**Your instructions**
Each line below needs to be restated word for word.

________________

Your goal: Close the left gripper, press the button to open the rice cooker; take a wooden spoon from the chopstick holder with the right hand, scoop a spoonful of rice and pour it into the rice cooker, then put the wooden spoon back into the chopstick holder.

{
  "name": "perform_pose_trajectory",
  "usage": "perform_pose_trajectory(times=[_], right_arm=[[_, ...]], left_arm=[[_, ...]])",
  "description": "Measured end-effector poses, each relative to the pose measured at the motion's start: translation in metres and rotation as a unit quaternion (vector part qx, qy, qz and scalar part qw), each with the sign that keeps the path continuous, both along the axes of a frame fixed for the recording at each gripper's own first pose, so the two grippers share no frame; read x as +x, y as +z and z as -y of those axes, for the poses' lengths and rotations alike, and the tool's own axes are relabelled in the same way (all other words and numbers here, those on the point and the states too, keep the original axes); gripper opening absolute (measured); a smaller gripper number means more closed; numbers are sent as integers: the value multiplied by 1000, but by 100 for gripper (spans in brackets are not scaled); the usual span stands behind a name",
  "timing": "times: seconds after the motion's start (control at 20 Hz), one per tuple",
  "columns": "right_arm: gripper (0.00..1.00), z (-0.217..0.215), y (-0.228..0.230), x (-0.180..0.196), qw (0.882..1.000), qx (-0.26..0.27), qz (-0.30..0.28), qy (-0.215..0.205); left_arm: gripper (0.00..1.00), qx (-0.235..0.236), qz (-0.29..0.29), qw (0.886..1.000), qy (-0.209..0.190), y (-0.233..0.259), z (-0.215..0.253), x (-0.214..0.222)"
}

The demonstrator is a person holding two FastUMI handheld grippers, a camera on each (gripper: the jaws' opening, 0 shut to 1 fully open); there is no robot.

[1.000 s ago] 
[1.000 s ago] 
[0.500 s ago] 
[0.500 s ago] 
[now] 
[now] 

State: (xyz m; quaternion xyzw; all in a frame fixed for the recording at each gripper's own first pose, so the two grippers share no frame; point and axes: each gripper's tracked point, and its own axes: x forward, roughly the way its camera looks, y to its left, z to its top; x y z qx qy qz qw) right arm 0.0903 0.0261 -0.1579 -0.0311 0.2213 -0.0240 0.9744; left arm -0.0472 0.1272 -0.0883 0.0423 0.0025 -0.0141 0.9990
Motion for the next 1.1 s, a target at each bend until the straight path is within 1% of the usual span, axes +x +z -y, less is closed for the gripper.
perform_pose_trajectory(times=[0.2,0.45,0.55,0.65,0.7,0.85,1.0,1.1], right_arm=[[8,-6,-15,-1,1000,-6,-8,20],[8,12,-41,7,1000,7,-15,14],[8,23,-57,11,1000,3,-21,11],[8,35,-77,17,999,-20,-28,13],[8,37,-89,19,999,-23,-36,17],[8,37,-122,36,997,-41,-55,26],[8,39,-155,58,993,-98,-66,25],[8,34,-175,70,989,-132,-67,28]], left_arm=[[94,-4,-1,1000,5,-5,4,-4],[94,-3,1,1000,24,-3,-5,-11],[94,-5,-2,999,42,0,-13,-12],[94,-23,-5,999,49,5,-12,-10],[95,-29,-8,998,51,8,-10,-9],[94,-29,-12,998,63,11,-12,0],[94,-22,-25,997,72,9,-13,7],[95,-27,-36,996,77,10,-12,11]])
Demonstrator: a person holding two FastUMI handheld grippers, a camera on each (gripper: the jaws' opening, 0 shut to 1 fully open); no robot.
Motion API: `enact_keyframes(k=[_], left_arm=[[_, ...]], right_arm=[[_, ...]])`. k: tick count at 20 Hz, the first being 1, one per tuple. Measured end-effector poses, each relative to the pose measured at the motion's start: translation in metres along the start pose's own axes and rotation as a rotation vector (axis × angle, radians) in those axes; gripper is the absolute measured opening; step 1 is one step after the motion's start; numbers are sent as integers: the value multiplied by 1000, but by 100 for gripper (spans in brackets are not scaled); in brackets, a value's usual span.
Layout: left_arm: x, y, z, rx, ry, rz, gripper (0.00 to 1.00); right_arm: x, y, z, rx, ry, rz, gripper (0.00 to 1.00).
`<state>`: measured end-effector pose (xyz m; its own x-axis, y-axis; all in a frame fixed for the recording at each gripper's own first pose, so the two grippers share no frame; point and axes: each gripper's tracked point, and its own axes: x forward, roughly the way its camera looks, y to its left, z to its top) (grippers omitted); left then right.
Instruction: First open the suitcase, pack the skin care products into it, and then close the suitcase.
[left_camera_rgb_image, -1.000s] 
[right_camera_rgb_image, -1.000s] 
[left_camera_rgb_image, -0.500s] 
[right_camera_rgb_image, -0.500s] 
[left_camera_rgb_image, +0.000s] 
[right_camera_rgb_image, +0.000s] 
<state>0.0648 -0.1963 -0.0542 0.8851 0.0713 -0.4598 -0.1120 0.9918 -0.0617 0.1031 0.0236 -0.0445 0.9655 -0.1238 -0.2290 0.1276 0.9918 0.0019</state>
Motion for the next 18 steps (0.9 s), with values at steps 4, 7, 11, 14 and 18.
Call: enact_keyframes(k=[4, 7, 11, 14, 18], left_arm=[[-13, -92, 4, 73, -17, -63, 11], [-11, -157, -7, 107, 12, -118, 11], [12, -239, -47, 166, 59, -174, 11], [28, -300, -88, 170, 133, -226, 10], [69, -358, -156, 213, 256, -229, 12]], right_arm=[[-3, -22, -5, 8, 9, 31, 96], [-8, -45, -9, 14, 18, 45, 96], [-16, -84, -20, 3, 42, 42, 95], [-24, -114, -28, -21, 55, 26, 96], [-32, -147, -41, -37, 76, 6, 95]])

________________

**Answer below**
Your goal: Close the left gripper, press the button to open the rice cooker; take a wooden spoon from the chopstick holder with the right hand, scoop a spoonful of rice and pour it into the rice cooker, then put the wooden spoon back into the chopstick holder.

{
  "name": "perform_pose_trajectory",
  "usage": "perform_pose_trajectory(times=[_], right_arm=[[_, ...]], left_arm=[[_, ...]])",
  "description": "Measured end-effector poses, each relative to the pose measured at the motion's start: translation in metres and rotation as a unit quaternion (vector part qx, qy, qz and scalar part qw), each with the sign that keeps the path continuous, both along the axes of a frame fixed for the recording at each gripper's own first pose, so the two grippers share no frame; read x as +x, y as +z and z as -y of those axes, for the poses' lengths and rotations alike, and the tool's own axes are relabelled in the same way (all other words and numbers here, those on the point and the states too, keep the original axes); gripper opening absolute (measured); a smaller gripper number means more closed; numbers are sent as integers: the value multiplied by 1000, but by 100 for gripper (spans in brackets are not scaled); the usual span stands behind a name",
  "timing": "times: seconds after the motion's start (control at 20 Hz), one per tuple",
  "columns": "right_arm: gripper (0.00..1.00), z (-0.217..0.215), y (-0.228..0.230), x (-0.180..0.196), qw (0.882..1.000), qx (-0.26..0.27), qz (-0.30..0.28), qy (-0.215..0.205); left_arm: gripper (0.00..1.00), qx (-0.235..0.236), qz (-0.29..0.29), qw (0.886..1.000), qy (-0.209..0.190), y (-0.233..0.259), z (-0.215..0.253), x (-0.214..0.222)"
}

The demonstrator is a person holding two FastUMI handheld grippers, a camera on each (gripper: the jaws' opening, 0 shut to 1 fully open); there is no robot.

[1.000 s ago] 
[1.000 s ago] 
[0.500 s ago] 
[0.500 s ago] 
[now] 
[now] 

State: (xyz m; quaternion xyzw; all in a frame fixed for the recording at each gripper's own first pose, so the two grippers share no frame; point and axes: each gripper's tracked point, and its own axes: x forward, roughly the way its camera looks, y to its left, z to its top; x y z qx qy qz qw) right arm 0.0903 0.0261 -0.1579 -0.0311 0.2213 -0.0240 0.9744; left arm -0.0472 0.1272 -0.0883 0.0423 0.0025 -0.0141 0.9990
Motion for the next 1.1 s, a target at each bend until the straight path is within 1% of the usual span, axes +x +z -y, less is closed for the gripper.
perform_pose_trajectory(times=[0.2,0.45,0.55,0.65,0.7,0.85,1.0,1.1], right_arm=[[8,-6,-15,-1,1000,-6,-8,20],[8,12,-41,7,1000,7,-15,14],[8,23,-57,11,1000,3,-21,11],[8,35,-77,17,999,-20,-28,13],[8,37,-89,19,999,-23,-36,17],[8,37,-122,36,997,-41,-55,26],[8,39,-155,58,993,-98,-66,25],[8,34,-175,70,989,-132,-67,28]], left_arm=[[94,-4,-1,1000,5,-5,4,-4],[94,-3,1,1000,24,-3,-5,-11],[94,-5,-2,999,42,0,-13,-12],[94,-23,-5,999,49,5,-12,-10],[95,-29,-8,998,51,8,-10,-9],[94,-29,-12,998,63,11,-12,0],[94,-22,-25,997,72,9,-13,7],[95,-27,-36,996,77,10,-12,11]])
Demonstrator: a person holding two FastUMI handheld grippers, a camera on each (gripper: the jaws' opening, 0 shut to 1 fully open); no robot.
Motion API: `enact_keyframes(k=[_], left_arm=[[_, ...]], right_arm=[[_, ...]])`. k: tick count at 20 Hz, the first being 1, one per tuple. Measured end-effector poses, each relative to the pose measured at the motion's start: translation in metres along the start pose's own axes and rotation as a rotation vector (axis × angle, radians) in those axes; gripper is the absolute measured opening; step 1 is one step after the motion's start; numbers are sent as integers: the value multiplied by 1000, but by 100 for gripper (spans in brackets are not scaled); in brackets, a value's usual span.
Layout: left_arm: x, y, z, rx, ry, rz, gripper (0.00 to 1.00); right_arm: x, y, z, rx, ry, rz, gripper (0.00 to 1.00).
`<state>`: measured end-effector pose (xyz m; its own x-axis, y-axis; all in a frame fixed for the recording at each gripper's own first pose, so the two grippers share no frame; point and axes: each gripper's tracked point, and its own axes: x forward, roughly the way its camera looks, y to its left, z to its top) (grippers omitted); left then right.
Instruction: First open the suitcase, pack the skin care products into it, and then close the suitcase.
[left_camera_rgb_image, -1.000s] 
[right_camera_rgb_image, -1.000s] 
[left_camera_rgb_image, -0.500s] 
[right_camera_rgb_image, -0.500s] 
[left_camera_rgb_image, +0.000s] 
[right_camera_rgb_image, +0.000s] 
<state>0.0648 -0.1963 -0.0542 0.8851 0.0713 -0.4598 -0.1120 0.9918 -0.0617 0.1031 0.0236 -0.0445 0.9655 -0.1238 -0.2290 0.1276 0.9918 0.0019</state>
Motion for the next 18 steps (0.9 s), with values at steps 4, 7, 11, 14 and 18.
Call: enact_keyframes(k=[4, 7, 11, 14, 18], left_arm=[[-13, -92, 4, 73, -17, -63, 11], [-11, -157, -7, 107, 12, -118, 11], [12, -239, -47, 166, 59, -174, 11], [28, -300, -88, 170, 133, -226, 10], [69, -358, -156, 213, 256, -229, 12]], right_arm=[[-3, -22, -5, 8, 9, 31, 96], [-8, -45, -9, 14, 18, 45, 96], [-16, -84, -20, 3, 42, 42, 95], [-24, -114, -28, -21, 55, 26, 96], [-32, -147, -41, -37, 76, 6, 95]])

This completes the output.